_Dataset excerpts_

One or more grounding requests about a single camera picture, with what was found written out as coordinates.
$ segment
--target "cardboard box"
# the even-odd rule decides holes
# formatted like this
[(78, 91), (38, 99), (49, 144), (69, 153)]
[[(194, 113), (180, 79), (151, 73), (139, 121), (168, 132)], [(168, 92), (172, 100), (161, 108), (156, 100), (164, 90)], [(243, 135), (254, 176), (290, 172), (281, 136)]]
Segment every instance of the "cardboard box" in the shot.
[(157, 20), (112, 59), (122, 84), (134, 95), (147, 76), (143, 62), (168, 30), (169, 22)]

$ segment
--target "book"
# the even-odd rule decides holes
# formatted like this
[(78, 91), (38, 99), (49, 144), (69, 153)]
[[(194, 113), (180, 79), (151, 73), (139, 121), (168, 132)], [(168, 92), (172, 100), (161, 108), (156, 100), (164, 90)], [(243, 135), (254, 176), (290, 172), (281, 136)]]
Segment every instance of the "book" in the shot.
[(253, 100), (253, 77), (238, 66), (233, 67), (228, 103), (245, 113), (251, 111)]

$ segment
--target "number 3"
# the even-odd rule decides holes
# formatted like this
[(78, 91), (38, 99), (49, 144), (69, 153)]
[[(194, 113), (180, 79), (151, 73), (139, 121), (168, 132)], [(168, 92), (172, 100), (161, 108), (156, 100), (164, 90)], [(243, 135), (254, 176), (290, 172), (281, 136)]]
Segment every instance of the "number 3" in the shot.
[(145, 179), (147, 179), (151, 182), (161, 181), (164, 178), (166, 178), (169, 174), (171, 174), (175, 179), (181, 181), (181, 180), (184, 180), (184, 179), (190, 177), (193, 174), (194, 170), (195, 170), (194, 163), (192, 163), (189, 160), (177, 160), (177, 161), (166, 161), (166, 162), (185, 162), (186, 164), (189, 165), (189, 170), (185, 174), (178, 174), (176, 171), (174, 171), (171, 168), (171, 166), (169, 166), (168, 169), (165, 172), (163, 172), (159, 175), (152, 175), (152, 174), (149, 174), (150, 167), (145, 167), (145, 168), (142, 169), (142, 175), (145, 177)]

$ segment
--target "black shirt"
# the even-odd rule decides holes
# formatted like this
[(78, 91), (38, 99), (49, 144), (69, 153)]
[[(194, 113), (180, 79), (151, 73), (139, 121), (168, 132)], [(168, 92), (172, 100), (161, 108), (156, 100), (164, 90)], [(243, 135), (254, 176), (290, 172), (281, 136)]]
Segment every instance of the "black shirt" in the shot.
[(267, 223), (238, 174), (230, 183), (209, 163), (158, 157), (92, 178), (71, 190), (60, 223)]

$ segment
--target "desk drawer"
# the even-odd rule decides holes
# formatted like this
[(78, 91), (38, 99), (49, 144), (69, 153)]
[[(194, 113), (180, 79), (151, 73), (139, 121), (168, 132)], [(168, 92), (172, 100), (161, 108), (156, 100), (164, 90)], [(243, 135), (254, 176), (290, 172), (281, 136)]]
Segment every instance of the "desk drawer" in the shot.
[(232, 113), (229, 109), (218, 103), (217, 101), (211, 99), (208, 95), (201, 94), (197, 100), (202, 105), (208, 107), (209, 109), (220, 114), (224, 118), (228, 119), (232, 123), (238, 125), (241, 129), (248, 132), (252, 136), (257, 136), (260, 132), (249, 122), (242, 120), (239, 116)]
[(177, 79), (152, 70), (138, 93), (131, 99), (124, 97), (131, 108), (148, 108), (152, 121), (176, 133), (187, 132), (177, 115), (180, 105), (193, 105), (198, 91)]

_Your goal_
Make an exact copy of the listing shown above.

_Task response_
One or more grounding requests about a single camera picture, with what was found written out as coordinates.
$ segment
--target "cardboard box"
# the even-odd rule decides holes
# formatted like this
[(78, 91), (38, 99), (49, 144), (69, 153)]
[[(194, 113), (180, 79), (151, 73), (139, 121), (168, 132)], [(168, 92), (172, 100), (161, 108), (156, 100), (164, 90)], [(243, 135), (254, 176), (290, 172), (281, 136)]]
Segment every instance of the "cardboard box" in the shot.
[(157, 20), (112, 59), (122, 84), (134, 95), (147, 76), (143, 62), (168, 30), (169, 22)]

$ segment
--target "book"
# the even-odd rule decides holes
# formatted like this
[(78, 91), (38, 99), (49, 144), (69, 153)]
[[(194, 113), (180, 79), (151, 73), (139, 121), (168, 132)], [(168, 92), (172, 100), (161, 108), (156, 100), (164, 90)], [(243, 135), (254, 176), (290, 172), (281, 136)]]
Segment every instance of the "book" in the shot.
[(253, 100), (253, 77), (238, 66), (233, 67), (228, 103), (245, 113), (251, 111)]

$ segment
--target "number 3"
# the even-odd rule decides holes
# formatted like this
[(78, 91), (38, 99), (49, 144), (69, 153)]
[[(194, 113), (180, 79), (151, 73), (139, 121), (168, 132)], [(168, 92), (172, 100), (161, 108), (156, 100), (164, 90)], [(243, 135), (254, 176), (290, 172), (281, 136)]]
Segment every instance of the "number 3" in the shot.
[(145, 179), (147, 179), (151, 182), (161, 181), (164, 178), (166, 178), (169, 174), (171, 174), (175, 179), (181, 181), (181, 180), (184, 180), (184, 179), (190, 177), (193, 174), (194, 170), (195, 170), (194, 163), (192, 163), (189, 160), (177, 160), (177, 161), (166, 161), (166, 162), (185, 162), (186, 164), (189, 165), (189, 170), (185, 174), (178, 174), (176, 171), (174, 171), (171, 168), (171, 166), (169, 166), (168, 169), (165, 172), (163, 172), (159, 175), (152, 175), (152, 174), (149, 174), (150, 167), (145, 167), (145, 168), (142, 169), (142, 175), (145, 177)]

$ segment
--target "black shirt"
# the even-odd rule decides holes
# formatted like this
[(78, 91), (38, 99), (49, 144), (69, 153)]
[[(194, 113), (180, 79), (151, 73), (139, 121), (168, 132)], [(168, 92), (172, 100), (161, 108), (156, 100), (164, 90)], [(243, 135), (254, 176), (290, 172), (281, 136)]]
Segment every instance of the "black shirt" in the shot.
[(267, 223), (238, 174), (230, 183), (209, 163), (158, 157), (92, 178), (71, 190), (60, 223)]

$ segment
--target "desk drawer"
# the even-odd rule decides holes
# formatted like this
[(78, 91), (38, 99), (49, 144), (69, 153)]
[[(194, 113), (180, 79), (151, 73), (139, 121), (168, 132)], [(168, 92), (172, 100), (161, 108), (156, 100), (164, 90)], [(243, 135), (254, 176), (290, 172), (281, 136)]]
Segment every instance of the "desk drawer" in the shot.
[(232, 113), (229, 109), (218, 103), (217, 101), (211, 99), (208, 95), (201, 94), (197, 100), (202, 105), (208, 107), (209, 109), (220, 114), (224, 118), (228, 119), (232, 123), (238, 125), (241, 129), (248, 132), (252, 136), (257, 136), (260, 132), (249, 122), (242, 120), (239, 116)]
[(177, 79), (152, 70), (138, 93), (131, 99), (124, 97), (131, 108), (148, 108), (152, 121), (176, 133), (187, 132), (177, 115), (180, 105), (193, 105), (198, 91)]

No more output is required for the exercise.